Sabtu, 25 Juli 2020

Daya Gedor Morabind


Kementerian Agama RI lebih husus lagi direktorat penelitian dan pengabdian masyarakat (Litapdimas), selama musim pandemi Covid-19, dengan pola kerja Work From Home (WFH) lebih intensif melaksanakan rapat maya, bersama Perguruan Tinggi Keagamaan Islam Negeri  (PTKIN) di tengah terbatasnya mobilitas manusia. 

Covid-19 tidak menghalangi kreatifitas dan inovasi, meskipun tidak bisa bermuwajaha langsung, namun penggunaan zoom meeting efektif untuk mencapai tujuan dari rapat, diskusi dan seminar oleh para pengelola litapdimas di 58 PTKIN seIndonesia. 

Pertemuan sore itu mendadak karena IAIN Salatiga memantik perbincangan dengan keberhasilannya dalam dunia perbukuan dan penerbitan. Setelah dilakukan identifikasi oleh seluruh PTKIN tenyata 38 dari 58 perguruan tinggi sudah mempunyai penerbit kampus atau University press. Dengan 70 % keberadaan university press di lingkungan kementerian agama menjadi modal yang positif untuk memperbaiki kualitas produk karya ilmiah buku. Apabila dilakukan penelusuran ke perguruan tinggi swasta di bawa Kementerian Agama ada peluang potensinya lebih besar lagi.

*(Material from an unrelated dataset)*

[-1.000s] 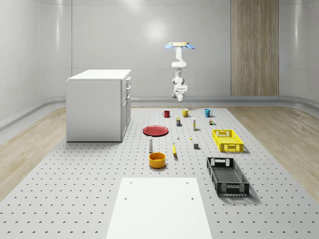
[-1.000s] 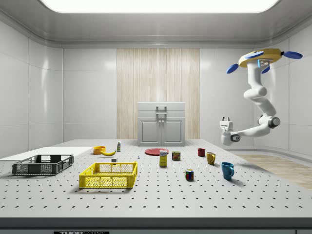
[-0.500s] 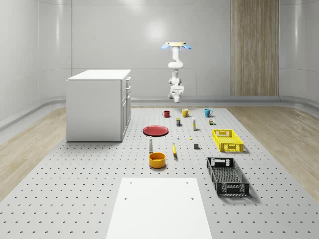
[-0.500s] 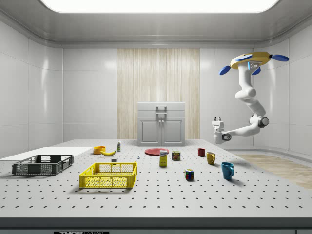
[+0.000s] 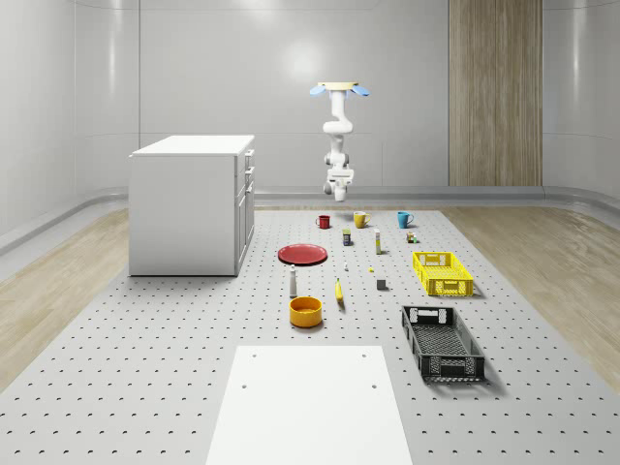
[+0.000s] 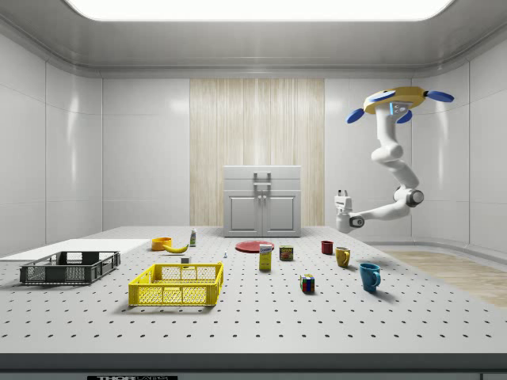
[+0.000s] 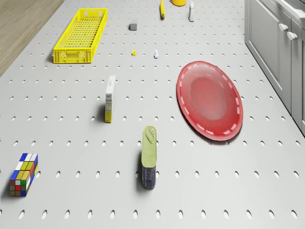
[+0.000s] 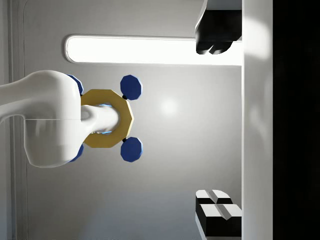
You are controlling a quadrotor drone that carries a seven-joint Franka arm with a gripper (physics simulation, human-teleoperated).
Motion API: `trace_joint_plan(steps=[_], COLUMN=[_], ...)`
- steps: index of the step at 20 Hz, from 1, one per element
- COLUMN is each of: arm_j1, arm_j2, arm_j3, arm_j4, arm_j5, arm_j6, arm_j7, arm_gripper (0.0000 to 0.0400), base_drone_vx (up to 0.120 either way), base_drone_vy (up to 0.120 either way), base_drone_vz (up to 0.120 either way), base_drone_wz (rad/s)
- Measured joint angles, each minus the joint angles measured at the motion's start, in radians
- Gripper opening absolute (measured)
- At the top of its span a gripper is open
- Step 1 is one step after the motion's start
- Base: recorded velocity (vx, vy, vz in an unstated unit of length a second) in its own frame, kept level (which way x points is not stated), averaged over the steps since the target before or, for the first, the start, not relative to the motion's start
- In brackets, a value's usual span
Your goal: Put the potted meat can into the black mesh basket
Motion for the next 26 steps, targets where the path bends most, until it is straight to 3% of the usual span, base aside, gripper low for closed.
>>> trace_joint_plan(steps=[10, 16, 22, 26], arm_j1=[-0.012, -0.036, -0.102, -0.192], arm_j2=[-0.006, -0.011, -0.030, -0.067], arm_j3=[0.038, 0.117, 0.320, 0.553], arm_j4=[-0.007, -0.020, -0.093, -0.255], arm_j5=[-0.053, -0.165, -0.457, -0.820], arm_j6=[0.008, 0.014, 0.028, 0.046], arm_j7=[0.007, 0.022, 0.066, 0.140], arm_gripper=[0.0400, 0.0400, 0.0400, 0.0400], base_drone_vx=[0.120, 0.120, 0.120, 0.120], base_drone_vy=[0.000, 0.000, 0.000, 0.000], base_drone_vz=[0.000, 0.000, -0.033, -0.100], base_drone_wz=[0.000, 0.000, 0.000, 0.000])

Untuk mendata produktifitas artikel pada jurnal ilmiah Kemenag RI mempunyai Moraref (Ministry of Religius Affairs Reference), sedangkan Morabind (Ministry of Religius Affairs Book Index) diharapkan menjadi instrumen pemantauan produktifitas dan peningkatan kualitas buku yang ditulis oleh dosen PTKIN.

Keberadaan university press dan Morabind menciptakan peluang yang lebih besar dalam memenuhi kebutuhan buku yang berkualitas, mudah didapatkan dengan harga yang terjangkau. Memenuhi persyaratan 3M, mutu, merata dan murah.

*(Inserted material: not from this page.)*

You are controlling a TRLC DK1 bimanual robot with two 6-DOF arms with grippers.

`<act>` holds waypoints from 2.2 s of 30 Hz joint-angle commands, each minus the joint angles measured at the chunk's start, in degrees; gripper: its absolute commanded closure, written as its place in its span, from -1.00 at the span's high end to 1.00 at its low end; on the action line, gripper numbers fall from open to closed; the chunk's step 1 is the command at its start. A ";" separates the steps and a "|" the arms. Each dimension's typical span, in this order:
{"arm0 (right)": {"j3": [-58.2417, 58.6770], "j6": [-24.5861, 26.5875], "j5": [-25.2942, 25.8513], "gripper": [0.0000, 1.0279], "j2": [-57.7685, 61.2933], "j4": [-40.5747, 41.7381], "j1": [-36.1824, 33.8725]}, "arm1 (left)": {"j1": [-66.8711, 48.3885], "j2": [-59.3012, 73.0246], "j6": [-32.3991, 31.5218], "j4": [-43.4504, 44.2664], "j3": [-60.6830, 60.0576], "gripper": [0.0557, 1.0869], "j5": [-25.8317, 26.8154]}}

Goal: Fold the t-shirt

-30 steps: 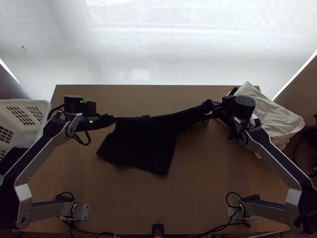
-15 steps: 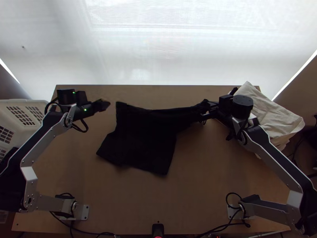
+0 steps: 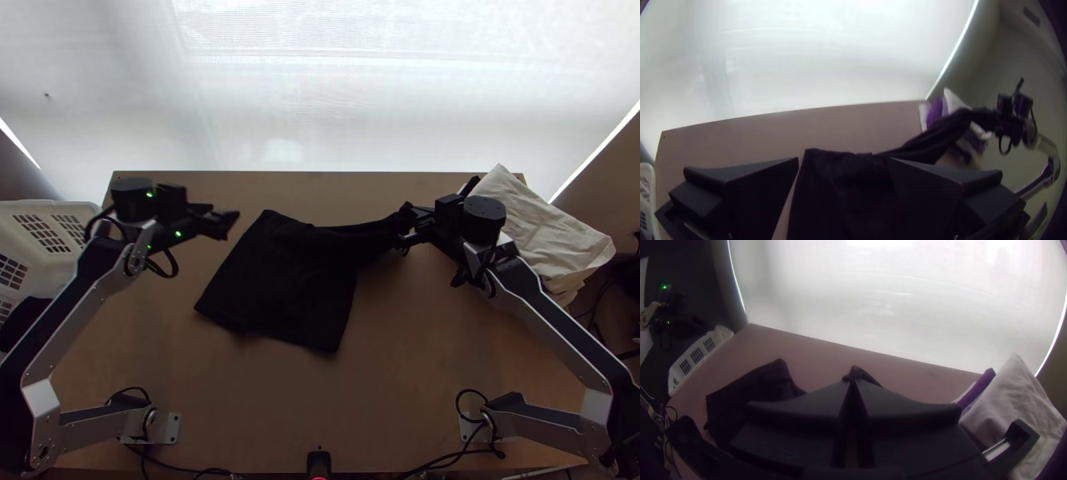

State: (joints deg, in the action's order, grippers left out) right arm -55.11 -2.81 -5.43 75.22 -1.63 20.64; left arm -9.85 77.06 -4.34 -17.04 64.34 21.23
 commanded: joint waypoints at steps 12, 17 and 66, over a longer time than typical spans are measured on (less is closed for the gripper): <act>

IAIN Ternate sejak 2 tahun yang lalu sudah berupaya mempunyai lembaga penerbitan yang diberi nama IAIN Ternate Press. Meskipun ditengah polemik yang berseliweran, penerbitan ini tetap berdiri dan berjalan. Penerbitan ini menyediakan fasilitas kemudahan kepada dosen yang berminat menerbitkan buku. Kurang lebih 10 buku telah diterbitkan oleh  IAIN Ternate Press. Pencapaian yang sangat besar setara dengan pencapaian 45 tahun sebelumnya. Produktifitas penerbitan buku tidak semata ditentukan oleh penerbitan, tapi lebih pada keberanian dosen, para pendidik dan para pakar untuk menghasilkan buku ajar dan buku referensi. 

Walaupun kurang direspon positif pada awalnya, namun ternyata penerbitan kampus menjadi tren yang berkembang di PTKIN. Beruntung IAIN Ternate memaksakan diri punya penerbitan. Ahirnya sekarang kita merasakan manfaatnya, dapat maju bersama sama dengan PTKIN lain yang sudah punya university press.

Tradisi penulisan buku di kampus, university press berbeda dengan tradisi penulisan di penerbit komersial. Bila Mizan, Gramedia, Remaja Rosdakarya, Rajawali Grafindo dan seterusnya menerbitkan buku harus mempertimbangkan potensi pasar maka university press mempunyai misi yang berbeda. IAIN Ternate Press dan SUKA Press menerbitkan buku pertimbangan utamanya adalah mengabdi kepada keilmuan dan memberikan bacaan yang bermutu, mudah diakses dan murah harganya, mendukung lembaga pendidikan yang membawa misi mencerdaskan kehidupan bangsa.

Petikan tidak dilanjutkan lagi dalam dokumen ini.